Dianne called me last week when 15 patients fell to the Corona virus at Lawrence. Not G though, and we thought that as usual he would find a way to survive. Not this time though, and she called me with the tragic news. I immediately contacted my brother Jaee Logan. Since then I’ve been watching G on YouTube pretty much non-stop.
As I’ve been telling journalists contacting me, Giuseppi did not have a huge body of work. The work that he did do, especially his first quartet record, touched a great many people. Musically, like Ornette, he knew exactly what he was doing. His compositions are a huge part of why his music connects. I feel that Giuseppi’s sound and all that feeling behind it touched people in a way that meant something that is really unexplainable. It will take me years to process, but part of his music seems to have been about the futility and frailty of human existence. His music has gotten me to see that only the human being can make music. We can’t remember where we were before birth, and face inevitable death. We can defy this process but have no control over it. At our core we all seem to be flawed and broken on some level. While we exist we can choose to try and be better human beings. Giuseppi’s music was just like life. Choices. Consequences. The task of looking in the mirror and asking not only who we are, but what. Are we good? Are we bad? Do we deserve life? Do we deserve death? How do we treat others? How do we treat ourselves? Do we Love? Are we Loved? Do we deserve pain? Pain on some level is part of every human experience. People say life is all about how you respond to it. Aries people like me might feel that when we get back home we have to show somebody that we did something important. We are children after all. Giuseppi made choices and faced severe consequences. His music stays with us, the ultimate gift from any musician.

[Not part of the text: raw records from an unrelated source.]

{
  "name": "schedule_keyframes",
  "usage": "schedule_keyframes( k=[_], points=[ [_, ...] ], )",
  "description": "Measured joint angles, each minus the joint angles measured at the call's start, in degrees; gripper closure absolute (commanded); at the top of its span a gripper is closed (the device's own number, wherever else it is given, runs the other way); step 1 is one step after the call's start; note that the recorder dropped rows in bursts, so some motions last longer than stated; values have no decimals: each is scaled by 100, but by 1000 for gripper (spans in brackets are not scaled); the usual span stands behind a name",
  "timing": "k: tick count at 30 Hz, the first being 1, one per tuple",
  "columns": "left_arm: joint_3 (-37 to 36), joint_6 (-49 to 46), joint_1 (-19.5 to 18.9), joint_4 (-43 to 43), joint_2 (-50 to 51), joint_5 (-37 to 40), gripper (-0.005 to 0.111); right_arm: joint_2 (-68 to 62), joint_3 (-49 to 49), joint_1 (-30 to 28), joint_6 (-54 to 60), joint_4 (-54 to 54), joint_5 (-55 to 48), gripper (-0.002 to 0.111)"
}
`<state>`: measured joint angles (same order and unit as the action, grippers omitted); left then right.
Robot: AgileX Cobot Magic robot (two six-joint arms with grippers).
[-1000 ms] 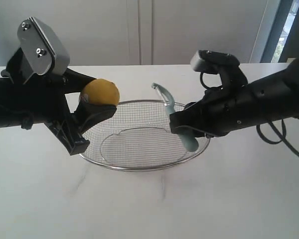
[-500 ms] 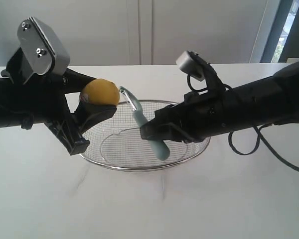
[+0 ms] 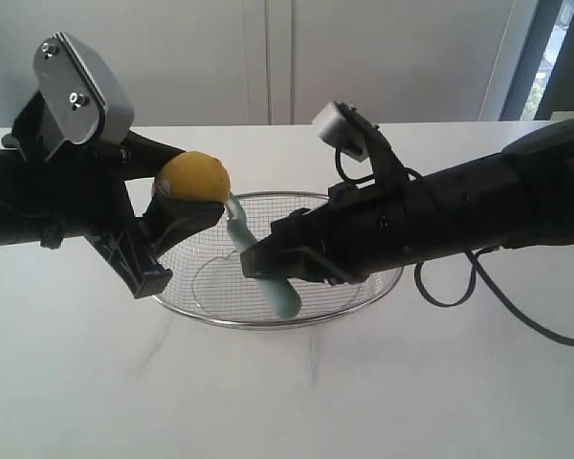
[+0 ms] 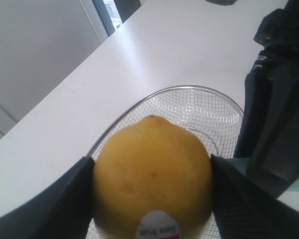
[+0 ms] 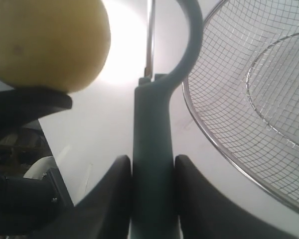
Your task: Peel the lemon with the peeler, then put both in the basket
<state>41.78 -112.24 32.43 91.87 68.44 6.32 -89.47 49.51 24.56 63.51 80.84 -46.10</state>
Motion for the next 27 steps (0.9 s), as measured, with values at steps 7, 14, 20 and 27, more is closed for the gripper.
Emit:
schedule_keyframes(
  k=[7, 14, 20, 27],
  points=[
    [0, 0, 0, 0, 0, 0, 107, 0, 0, 0, 0, 121, -95, 108],
    [0, 0, 0, 0, 0, 0, 107, 116, 0, 0, 0, 121, -20, 108],
    [0, 0, 0, 0, 0, 0, 107, 207, 0, 0, 0, 121, 22, 108],
    [0, 0, 0, 0, 0, 0, 107, 252, 8, 0, 0, 121, 32, 108]
  ],
)
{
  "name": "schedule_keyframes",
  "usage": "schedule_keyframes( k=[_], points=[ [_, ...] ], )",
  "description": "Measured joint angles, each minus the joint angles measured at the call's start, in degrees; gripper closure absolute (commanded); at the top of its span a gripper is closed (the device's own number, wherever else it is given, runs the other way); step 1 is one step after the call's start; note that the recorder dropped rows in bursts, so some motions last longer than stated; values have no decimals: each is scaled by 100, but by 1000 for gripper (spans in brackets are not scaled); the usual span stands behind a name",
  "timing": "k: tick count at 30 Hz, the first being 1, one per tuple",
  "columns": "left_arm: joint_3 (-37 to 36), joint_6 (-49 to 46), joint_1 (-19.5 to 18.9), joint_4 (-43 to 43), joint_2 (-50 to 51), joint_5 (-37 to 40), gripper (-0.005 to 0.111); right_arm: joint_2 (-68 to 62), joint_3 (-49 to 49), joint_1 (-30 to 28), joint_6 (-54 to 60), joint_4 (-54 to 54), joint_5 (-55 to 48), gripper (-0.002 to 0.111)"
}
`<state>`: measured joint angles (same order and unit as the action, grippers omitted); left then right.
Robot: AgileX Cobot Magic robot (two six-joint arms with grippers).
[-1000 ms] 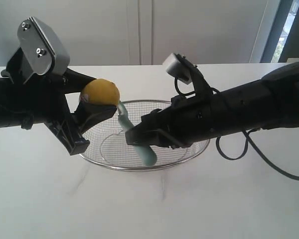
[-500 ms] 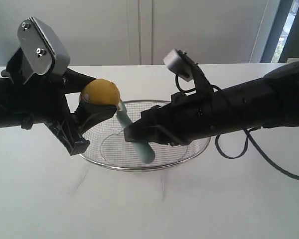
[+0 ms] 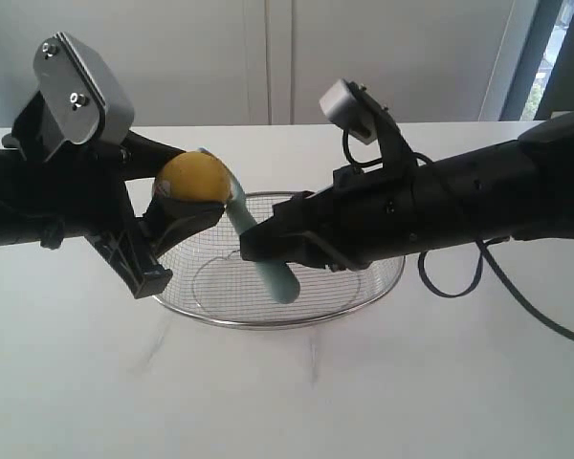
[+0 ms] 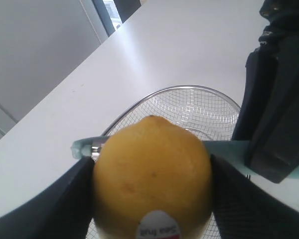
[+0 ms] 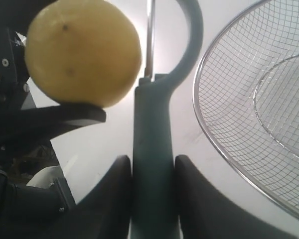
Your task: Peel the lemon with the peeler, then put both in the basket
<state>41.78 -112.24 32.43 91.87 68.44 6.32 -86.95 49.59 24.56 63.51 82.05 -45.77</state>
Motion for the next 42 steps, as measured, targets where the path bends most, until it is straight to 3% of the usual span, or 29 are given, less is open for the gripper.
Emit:
schedule_keyframes(
  k=[22, 31, 36, 42],
  points=[
    [0, 0, 0, 0, 0, 0, 107, 791, 0, 0, 0, -109, 234, 108],
    [0, 0, 0, 0, 0, 0, 107, 1627, 13, -458, 0, -383, 310, 108],
    [0, 0, 0, 0, 0, 0, 107, 2007, 13, -627, -244, -1381, 940, 108],
    [0, 0, 0, 0, 0, 0, 107, 1902, -9, -627, -1797, -3483, 1918, 108]
  ],
)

My first mentor Hildred Humphries was also my friend. Hildred was almost 60 years older than me. Bern was 23 years older than me. Roy Campbell was 17 years older than me. Sabir Mateen is 19 years older than me, and we’re still tight. Giuseppi was 34 years older than me. Then there’s my great friend DC, the wonderful Daniel Carter. I just turned 50. What brought us all together?

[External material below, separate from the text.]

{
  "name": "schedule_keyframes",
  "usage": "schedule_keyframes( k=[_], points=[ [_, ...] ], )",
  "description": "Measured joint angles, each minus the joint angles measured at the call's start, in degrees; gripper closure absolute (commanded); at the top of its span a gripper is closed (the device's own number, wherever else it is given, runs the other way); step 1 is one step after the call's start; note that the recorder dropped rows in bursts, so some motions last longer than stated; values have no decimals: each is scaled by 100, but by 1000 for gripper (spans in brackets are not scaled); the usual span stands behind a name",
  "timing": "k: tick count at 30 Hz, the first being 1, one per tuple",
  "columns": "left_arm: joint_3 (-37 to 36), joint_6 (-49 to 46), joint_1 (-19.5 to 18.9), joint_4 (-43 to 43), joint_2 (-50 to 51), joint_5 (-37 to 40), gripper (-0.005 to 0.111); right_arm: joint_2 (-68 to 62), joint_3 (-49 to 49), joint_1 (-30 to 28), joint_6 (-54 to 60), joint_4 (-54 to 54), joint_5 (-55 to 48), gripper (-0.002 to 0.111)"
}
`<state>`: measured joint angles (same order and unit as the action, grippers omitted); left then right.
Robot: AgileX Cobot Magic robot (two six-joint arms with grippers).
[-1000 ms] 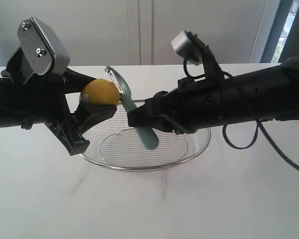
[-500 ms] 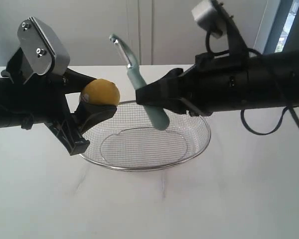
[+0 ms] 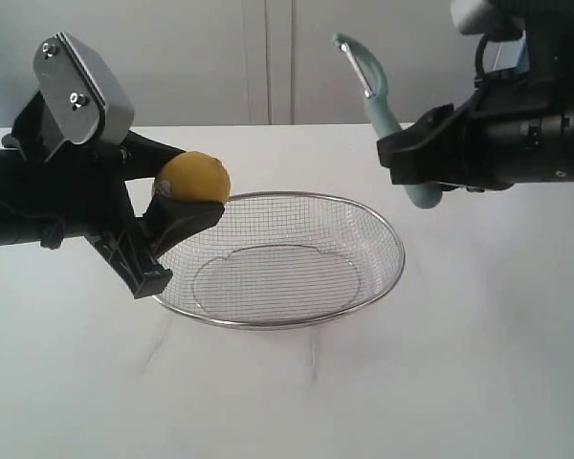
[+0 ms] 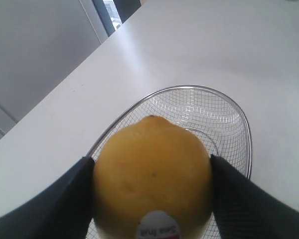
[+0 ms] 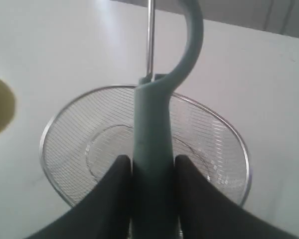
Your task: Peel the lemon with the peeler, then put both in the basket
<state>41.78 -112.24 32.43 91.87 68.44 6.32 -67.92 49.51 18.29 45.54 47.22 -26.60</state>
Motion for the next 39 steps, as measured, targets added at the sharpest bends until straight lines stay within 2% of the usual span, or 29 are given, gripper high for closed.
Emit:
schedule_keyframes(
  k=[3, 9, 24, 30, 35, 39],
  points=[
    [0, 0, 0, 0, 0, 0, 107, -315, 0, 0, -403, -444, 61, 108],
    [0, 0, 0, 0, 0, 0, 107, -1123, 0, 15, -550, -572, -9, 108],
    [0, 0, 0, 0, 0, 0, 107, -1686, 73, 1109, -558, -204, -180, 108],
    [0, 0, 0, 0, 0, 0, 107, -1686, 73, 1244, -140, 551, -392, 108],
    [0, 0, 0, 0, 0, 0, 107, -1686, 73, 1254, 838, 1929, -1019, 108],
    [0, 0, 0, 0, 0, 0, 107, -1686, 73, 1254, 984, 2178, -1069, 108]
  ],
)
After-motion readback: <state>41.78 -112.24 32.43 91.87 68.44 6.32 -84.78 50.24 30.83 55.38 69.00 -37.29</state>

The love of music, pure, simple, grand and epic all at once.
The love of music is what bonds most of the people in my life together. Giuseppi and I did have a special thing. Ornette introduced me to the idea of humanity in music as a prime directive. Playing with Giuseppi and being his friend was the master class. He helped me figure out the thesis of my own life. Though we never spoke about it, we were bonded somehow by a deeper reality. He said reaching God was the ultimate meaning in playing music. He encouraged me saying “You know you can play right? You can play!” He also loved the blues!
He took the concept of being yourself in jazz to the extreme. Nobody else will ever play music that way again.
We will never hear that sound in person again
When I got the news that he had passed I was going around saying there is sun today. No sun all all. Now I’m going around saying Love Supreme every chance I get. Giuseppi wrote a tune once called Wretched Sunday, and with 508 people dying from Corona in NYC yesterday maybe it is.
The Giuseppi I knew did exactly what he said he wanted to do.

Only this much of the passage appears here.